Coagulation times return to baseline approximately 1 hour following cessation of bivalirudin administration.

== Chemistry ==

Bivalirudin is a 20 amino acid long peptide with the sequence D-Phe-Pro-Arg-Pro-Gly-Gly-Gly-Gly-Asn-Gly-Asp-Phe-Glu-Glu-Ile-Pro-Glu-Glu-Tyr-Leu (FPRPGGGGNGDFEEIPEEYL), where the first residue is D-phenylalanine instead of the natural L-phenylalanine.

==Safety information==

Bivalirudin is contraindicated in patients with active major bleeding and hypersensitivity to bivalirudin or its components. (In the EU bivalirudin is also contraindicated in patients with an increased risk of bleeding due to hemostasis disorders and/or irreversible coagulation disorders, severe uncontrolled hypertension, subacute bacterial endocarditis, and severe renal impairment [GFR<30 ml/min] and in dialysis-dependent patients).

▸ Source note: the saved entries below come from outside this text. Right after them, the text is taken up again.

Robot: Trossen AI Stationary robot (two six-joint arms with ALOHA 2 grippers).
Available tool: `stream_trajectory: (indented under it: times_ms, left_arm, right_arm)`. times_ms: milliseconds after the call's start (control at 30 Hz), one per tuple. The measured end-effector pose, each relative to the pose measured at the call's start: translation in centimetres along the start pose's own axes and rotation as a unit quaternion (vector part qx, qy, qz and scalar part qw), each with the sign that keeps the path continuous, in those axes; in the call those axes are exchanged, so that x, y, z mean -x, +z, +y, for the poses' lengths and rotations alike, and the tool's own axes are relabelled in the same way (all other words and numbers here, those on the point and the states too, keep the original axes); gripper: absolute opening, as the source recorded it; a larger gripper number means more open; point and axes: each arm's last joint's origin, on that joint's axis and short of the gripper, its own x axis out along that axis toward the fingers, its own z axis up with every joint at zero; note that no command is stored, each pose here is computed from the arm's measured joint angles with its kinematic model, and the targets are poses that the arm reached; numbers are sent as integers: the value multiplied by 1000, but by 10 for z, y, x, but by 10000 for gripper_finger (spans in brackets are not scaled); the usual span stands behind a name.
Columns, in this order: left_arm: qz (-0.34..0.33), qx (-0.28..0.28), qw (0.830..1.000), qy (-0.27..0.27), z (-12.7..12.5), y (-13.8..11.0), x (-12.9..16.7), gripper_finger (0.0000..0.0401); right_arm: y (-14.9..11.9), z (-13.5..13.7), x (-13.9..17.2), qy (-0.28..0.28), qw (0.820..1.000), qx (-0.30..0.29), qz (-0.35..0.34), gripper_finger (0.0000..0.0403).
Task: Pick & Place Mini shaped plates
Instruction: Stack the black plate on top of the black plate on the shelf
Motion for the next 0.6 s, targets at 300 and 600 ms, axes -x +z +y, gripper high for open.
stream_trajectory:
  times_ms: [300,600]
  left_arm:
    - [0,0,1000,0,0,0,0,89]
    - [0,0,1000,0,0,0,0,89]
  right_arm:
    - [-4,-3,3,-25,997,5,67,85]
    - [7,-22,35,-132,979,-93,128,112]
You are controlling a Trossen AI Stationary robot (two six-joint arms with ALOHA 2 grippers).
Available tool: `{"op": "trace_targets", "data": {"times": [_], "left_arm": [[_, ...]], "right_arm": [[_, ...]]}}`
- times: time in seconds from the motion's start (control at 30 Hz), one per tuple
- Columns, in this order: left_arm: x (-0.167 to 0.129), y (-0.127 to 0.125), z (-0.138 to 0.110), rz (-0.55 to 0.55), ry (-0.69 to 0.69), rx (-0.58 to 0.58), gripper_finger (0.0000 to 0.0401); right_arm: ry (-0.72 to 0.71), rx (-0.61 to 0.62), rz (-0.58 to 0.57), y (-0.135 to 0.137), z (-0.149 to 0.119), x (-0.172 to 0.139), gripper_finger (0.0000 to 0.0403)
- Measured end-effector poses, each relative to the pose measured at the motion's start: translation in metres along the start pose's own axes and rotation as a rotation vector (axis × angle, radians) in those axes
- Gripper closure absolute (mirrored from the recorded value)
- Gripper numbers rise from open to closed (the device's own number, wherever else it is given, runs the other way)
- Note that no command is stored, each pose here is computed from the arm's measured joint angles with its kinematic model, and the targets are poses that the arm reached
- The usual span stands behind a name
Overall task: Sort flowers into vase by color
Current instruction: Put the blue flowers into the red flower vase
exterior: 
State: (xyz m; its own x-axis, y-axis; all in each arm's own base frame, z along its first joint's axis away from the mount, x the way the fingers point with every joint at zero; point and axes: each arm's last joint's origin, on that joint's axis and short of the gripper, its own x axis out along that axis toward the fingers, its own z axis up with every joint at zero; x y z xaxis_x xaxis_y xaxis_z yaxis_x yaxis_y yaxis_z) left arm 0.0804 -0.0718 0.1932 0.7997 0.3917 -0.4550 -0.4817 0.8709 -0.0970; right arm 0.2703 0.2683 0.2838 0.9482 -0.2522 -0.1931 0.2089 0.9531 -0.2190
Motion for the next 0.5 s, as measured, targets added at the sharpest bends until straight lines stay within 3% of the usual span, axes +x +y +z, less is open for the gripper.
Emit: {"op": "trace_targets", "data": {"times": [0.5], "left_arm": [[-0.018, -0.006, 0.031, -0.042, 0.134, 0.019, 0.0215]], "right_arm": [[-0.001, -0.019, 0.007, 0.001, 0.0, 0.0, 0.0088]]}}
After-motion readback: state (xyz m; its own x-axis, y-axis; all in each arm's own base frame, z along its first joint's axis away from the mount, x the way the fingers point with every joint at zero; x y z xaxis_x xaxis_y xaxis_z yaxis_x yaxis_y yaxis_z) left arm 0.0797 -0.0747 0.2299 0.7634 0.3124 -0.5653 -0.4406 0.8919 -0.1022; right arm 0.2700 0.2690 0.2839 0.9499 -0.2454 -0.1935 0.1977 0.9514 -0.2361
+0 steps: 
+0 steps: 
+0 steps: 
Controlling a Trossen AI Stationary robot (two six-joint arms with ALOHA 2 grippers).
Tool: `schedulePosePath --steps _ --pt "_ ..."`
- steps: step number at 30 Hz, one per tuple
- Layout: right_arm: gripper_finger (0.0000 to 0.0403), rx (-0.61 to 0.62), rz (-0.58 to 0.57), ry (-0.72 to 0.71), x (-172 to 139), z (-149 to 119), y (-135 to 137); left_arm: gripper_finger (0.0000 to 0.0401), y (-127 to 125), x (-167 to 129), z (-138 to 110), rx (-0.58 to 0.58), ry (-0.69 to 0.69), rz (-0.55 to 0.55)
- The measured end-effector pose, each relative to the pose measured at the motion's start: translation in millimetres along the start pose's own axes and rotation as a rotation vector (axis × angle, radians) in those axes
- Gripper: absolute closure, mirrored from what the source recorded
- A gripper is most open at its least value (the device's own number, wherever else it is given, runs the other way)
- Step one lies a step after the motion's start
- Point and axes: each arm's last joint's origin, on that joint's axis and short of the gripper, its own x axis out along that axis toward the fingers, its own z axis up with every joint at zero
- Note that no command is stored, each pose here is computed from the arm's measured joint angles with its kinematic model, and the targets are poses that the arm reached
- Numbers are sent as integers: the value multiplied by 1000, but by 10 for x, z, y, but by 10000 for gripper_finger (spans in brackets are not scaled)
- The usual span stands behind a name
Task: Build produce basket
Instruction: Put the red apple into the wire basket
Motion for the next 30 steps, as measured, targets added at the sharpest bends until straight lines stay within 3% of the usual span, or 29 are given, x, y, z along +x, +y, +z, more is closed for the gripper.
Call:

Bivalirudin is an anticoagulant. Therefore, bleeding is an expected adverse event. In clinical trials, bivalirudin treated patients exhibited statistically significantly lower rates of bleeding than patients treated with heparin plus a GP IIb/IIIa inhibitor. The most common (≥10%) adverse events of bivalirudin are back pain, pain, nausea, headache, and hypotension.

==Pediatric experience==

The U.S. Food and Drug Administration (FDA) granted pediatric exclusivity for bivalirudin, based on studies submitted in response to a written request by the FDA to investigate the use of bivalirudin in pediatric patients aged birth to 16-years old.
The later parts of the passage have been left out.